Het gebed is het hart van het leven van de Gemeenschap van Sant’Egidio. Het is haar eerste “werk”. Aan het einde van de dag komt elke Gemeenschap, of die nu klein of groot is, samen bij de Heer om het Woord te beluisteren en zich tot Hem te richten in het gebed. De leerlingen kunnen niet anders dan aan de voeten van Jezus zitten, zoals Maria van Bethanië, om het “betere deel” te kiezen (Lc 10, 42) en van Hem zijn gezindheid te leren (vgl. Fil 2, 5).

Elke keer dat de Gemeenschap zich tot de Heer richt, maakt ze zich die vraag eigen van de anonieme leerling: “Heer, leer ons bidden!” (Lc 11, 1). En Jezus, meester in het gebed, antwoordt: “Wanneer jullie bidden, zeg dan: Abba, Vader”.

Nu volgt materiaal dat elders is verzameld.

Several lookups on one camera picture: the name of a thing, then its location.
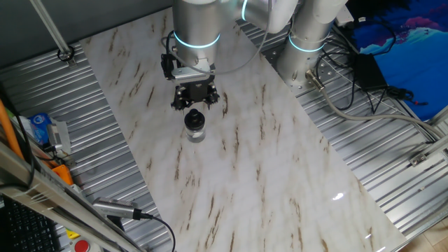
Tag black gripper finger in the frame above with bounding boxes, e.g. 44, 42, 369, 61
204, 83, 221, 109
170, 87, 192, 111

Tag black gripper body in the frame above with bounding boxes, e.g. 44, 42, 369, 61
176, 80, 216, 102

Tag black knobbed jar lid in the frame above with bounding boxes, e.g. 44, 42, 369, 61
183, 108, 206, 131

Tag white marble pattern board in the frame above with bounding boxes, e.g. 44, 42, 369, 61
79, 3, 409, 252

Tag orange plastic block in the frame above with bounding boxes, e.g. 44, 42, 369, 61
51, 164, 74, 186

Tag blue tissue pack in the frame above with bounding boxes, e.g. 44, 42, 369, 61
27, 112, 53, 146

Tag slanted aluminium pole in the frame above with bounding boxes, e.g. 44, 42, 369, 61
29, 0, 76, 67

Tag black power adapter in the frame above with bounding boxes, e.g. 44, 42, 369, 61
351, 52, 389, 92

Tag orange tube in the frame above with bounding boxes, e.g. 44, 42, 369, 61
0, 99, 25, 160

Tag red emergency button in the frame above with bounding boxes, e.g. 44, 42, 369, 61
73, 239, 91, 252

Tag black keyboard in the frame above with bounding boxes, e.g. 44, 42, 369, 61
0, 195, 62, 252

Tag blue printed poster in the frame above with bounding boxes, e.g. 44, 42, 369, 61
349, 0, 448, 122

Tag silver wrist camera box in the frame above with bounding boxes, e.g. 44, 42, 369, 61
160, 52, 216, 85

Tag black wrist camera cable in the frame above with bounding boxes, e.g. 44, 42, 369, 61
164, 30, 175, 55

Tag metal cable connector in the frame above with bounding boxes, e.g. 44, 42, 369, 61
304, 69, 326, 92

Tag silver finned camera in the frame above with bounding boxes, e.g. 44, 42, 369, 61
91, 196, 139, 221

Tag small silver camera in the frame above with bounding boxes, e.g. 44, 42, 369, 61
46, 120, 72, 158

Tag black cable ring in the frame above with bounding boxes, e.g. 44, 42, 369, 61
57, 45, 75, 63

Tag thick grey robot cable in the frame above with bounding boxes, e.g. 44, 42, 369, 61
320, 87, 445, 141

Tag black hanging cable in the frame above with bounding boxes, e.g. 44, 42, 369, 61
0, 82, 36, 186

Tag aluminium frame beam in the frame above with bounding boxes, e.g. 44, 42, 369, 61
0, 141, 148, 252

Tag black adapter cable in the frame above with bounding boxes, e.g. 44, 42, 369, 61
384, 85, 428, 106

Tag aluminium rail with bracket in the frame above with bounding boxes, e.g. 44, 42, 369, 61
408, 132, 448, 167

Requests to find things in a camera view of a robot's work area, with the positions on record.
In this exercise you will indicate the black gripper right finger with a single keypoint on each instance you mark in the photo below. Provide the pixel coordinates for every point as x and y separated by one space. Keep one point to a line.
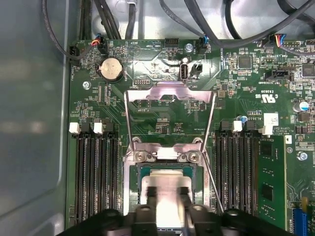
246 223

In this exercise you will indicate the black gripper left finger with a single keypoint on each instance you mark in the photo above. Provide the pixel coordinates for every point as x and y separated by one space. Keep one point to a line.
110 223

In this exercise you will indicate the silver CPU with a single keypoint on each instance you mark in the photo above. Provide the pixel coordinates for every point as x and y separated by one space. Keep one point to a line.
169 196

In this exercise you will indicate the metal socket cover frame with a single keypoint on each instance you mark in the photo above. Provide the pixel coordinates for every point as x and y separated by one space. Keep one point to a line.
169 90

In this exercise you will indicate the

Wanneer we bidden, ook in de geslotenheid van ons eigen hart, zijn we nooit alleen of verweesd. Integendeel, we zijn leden van de familie van de Heer. In het gemeenschappelijk gebed wordt naast het mysterie van het kindschap, ook dat van de broederschap en zusterschap duidelijk.

De Gemeenschappen van Sant’Egidio, verspreid over de wereld, verzamelen zich op de verschillende plaatsen die gekozen zijn voor het gebed en brengen de hoop en het verdriet van de “uitgeputte en hulpeloze mensenmenigte” waarover het Evangelie spreekt (Mt 9, 37) bij de Heer. Deze oude menigte omvat de inwoners van onze hedendaagse steden, de armen die zich bevinden in de marge van het leven, en iedereen die wacht om als dagloner te worden aangenomen (vgl. Mt 20).

Het gemeenschappelijk gebed verzamelt de schreeuw, de hoop, het verlangen naar vrede, genezing, zin en redding, die beleefd worden door de mannen en vrouwen van deze wereld. Het gebed is nooit leeg. Het stijgt onophoudelijk op naar de Heer opdat verdriet verandert in vreugde, wanhoop in blijheid, angst in hoop, eenzaamheid in gemeenschap. En het rijk Gods zal spoedig temidden van de mensen komen.